▶ _WHAT YOU ARE ASKED TO DO_: The data follows. Retype every entry exactly.

--- START ---

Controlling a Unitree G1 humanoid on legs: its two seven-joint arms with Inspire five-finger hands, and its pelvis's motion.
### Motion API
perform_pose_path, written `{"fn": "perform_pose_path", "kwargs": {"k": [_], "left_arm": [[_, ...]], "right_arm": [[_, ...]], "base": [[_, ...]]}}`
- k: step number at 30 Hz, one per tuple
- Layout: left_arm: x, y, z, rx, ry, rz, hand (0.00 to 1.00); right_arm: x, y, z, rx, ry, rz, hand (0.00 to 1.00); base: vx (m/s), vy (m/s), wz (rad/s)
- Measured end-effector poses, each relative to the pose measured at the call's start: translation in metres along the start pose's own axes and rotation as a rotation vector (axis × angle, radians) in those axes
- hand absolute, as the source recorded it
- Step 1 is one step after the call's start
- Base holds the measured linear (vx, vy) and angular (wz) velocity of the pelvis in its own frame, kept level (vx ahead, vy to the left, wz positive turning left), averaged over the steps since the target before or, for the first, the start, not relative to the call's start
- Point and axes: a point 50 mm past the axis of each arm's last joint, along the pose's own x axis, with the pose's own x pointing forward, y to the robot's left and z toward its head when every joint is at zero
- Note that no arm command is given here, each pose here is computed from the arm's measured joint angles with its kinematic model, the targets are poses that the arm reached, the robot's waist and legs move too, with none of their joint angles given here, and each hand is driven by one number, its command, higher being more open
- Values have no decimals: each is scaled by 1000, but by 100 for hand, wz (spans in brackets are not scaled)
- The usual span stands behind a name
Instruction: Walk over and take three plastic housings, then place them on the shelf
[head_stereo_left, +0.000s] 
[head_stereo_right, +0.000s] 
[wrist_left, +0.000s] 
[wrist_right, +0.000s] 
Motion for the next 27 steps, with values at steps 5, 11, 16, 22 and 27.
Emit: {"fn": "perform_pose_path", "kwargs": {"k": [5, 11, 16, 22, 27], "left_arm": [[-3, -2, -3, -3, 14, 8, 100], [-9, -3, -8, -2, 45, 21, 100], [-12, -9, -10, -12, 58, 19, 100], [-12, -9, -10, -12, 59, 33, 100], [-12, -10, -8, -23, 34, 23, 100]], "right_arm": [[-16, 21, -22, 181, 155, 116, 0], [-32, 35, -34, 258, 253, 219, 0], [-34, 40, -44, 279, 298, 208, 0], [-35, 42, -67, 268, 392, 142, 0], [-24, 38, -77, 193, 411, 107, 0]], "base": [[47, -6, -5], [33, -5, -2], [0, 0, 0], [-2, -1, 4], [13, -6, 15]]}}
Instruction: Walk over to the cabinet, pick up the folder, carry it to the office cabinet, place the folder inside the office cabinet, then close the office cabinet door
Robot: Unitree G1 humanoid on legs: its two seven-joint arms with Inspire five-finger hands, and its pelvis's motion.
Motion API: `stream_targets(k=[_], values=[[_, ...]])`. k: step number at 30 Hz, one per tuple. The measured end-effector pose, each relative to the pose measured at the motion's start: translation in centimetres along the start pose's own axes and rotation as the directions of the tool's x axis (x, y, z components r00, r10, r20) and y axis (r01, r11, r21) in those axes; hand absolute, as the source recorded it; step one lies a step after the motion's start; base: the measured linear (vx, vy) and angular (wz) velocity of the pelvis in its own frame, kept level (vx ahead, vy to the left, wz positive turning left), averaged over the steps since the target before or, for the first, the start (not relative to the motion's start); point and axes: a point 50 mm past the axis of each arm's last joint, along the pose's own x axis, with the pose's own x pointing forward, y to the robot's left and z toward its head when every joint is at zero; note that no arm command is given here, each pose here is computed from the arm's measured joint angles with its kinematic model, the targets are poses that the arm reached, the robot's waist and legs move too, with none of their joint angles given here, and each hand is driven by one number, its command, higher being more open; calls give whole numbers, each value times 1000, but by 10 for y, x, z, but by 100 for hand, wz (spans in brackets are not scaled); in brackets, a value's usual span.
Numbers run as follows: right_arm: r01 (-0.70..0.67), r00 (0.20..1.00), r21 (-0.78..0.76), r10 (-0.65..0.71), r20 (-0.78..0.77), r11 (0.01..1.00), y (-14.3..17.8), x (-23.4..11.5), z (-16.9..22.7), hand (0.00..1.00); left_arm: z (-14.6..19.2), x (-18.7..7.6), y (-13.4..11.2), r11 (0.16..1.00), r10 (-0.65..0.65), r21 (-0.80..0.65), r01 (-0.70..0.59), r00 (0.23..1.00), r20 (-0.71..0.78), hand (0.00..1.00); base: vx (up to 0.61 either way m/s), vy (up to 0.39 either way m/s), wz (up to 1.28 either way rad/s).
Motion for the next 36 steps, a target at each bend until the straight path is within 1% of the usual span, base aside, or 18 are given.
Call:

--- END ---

▶ _SOLVED PROBLEM_:
Controlling a Unitree G1 humanoid on legs: its two seven-joint arms with Inspire five-finger hands, and its pelvis's motion.
### Motion API
perform_pose_path, written `{"fn": "perform_pose_path", "kwargs": {"k": [_], "left_arm": [[_, ...]], "right_arm": [[_, ...]], "base": [[_, ...]]}}`
- k: step number at 30 Hz, one per tuple
- Layout: left_arm: x, y, z, rx, ry, rz, hand (0.00 to 1.00); right_arm: x, y, z, rx, ry, rz, hand (0.00 to 1.00); base: vx (m/s), vy (m/s), wz (rad/s)
- Measured end-effector poses, each relative to the pose measured at the call's start: translation in metres along the start pose's own axes and rotation as a rotation vector (axis × angle, radians) in those axes
- hand absolute, as the source recorded it
- Step 1 is one step after the call's start
- Base holds the measured linear (vx, vy) and angular (wz) velocity of the pelvis in its own frame, kept level (vx ahead, vy to the left, wz positive turning left), averaged over the steps since the target before or, for the first, the start, not relative to the call's start
- Point and axes: a point 50 mm past the axis of each arm's last joint, along the pose's own x axis, with the pose's own x pointing forward, y to the robot's left and z toward its head when every joint is at zero
- Note that no arm command is given here, each pose here is computed from the arm's measured joint angles with its kinematic model, the targets are poses that the arm reached, the robot's waist and legs move too, with none of their joint angles given here, and each hand is driven by one number, its command, higher being more open
- Values have no decimals: each is scaled by 1000, but by 100 for hand, wz (spans in brackets are not scaled)
- The usual span stands behind a name
Instruction: Walk over and take three plastic housings, then place them on the shelf
[head_stereo_left, +0.000s] 
[head_stereo_right, +0.000s] 
[wrist_left, +0.000s] 
[wrist_right, +0.000s] 
Motion for the next 27 steps, with values at steps 5, 11, 16, 22 and 27.
Emit: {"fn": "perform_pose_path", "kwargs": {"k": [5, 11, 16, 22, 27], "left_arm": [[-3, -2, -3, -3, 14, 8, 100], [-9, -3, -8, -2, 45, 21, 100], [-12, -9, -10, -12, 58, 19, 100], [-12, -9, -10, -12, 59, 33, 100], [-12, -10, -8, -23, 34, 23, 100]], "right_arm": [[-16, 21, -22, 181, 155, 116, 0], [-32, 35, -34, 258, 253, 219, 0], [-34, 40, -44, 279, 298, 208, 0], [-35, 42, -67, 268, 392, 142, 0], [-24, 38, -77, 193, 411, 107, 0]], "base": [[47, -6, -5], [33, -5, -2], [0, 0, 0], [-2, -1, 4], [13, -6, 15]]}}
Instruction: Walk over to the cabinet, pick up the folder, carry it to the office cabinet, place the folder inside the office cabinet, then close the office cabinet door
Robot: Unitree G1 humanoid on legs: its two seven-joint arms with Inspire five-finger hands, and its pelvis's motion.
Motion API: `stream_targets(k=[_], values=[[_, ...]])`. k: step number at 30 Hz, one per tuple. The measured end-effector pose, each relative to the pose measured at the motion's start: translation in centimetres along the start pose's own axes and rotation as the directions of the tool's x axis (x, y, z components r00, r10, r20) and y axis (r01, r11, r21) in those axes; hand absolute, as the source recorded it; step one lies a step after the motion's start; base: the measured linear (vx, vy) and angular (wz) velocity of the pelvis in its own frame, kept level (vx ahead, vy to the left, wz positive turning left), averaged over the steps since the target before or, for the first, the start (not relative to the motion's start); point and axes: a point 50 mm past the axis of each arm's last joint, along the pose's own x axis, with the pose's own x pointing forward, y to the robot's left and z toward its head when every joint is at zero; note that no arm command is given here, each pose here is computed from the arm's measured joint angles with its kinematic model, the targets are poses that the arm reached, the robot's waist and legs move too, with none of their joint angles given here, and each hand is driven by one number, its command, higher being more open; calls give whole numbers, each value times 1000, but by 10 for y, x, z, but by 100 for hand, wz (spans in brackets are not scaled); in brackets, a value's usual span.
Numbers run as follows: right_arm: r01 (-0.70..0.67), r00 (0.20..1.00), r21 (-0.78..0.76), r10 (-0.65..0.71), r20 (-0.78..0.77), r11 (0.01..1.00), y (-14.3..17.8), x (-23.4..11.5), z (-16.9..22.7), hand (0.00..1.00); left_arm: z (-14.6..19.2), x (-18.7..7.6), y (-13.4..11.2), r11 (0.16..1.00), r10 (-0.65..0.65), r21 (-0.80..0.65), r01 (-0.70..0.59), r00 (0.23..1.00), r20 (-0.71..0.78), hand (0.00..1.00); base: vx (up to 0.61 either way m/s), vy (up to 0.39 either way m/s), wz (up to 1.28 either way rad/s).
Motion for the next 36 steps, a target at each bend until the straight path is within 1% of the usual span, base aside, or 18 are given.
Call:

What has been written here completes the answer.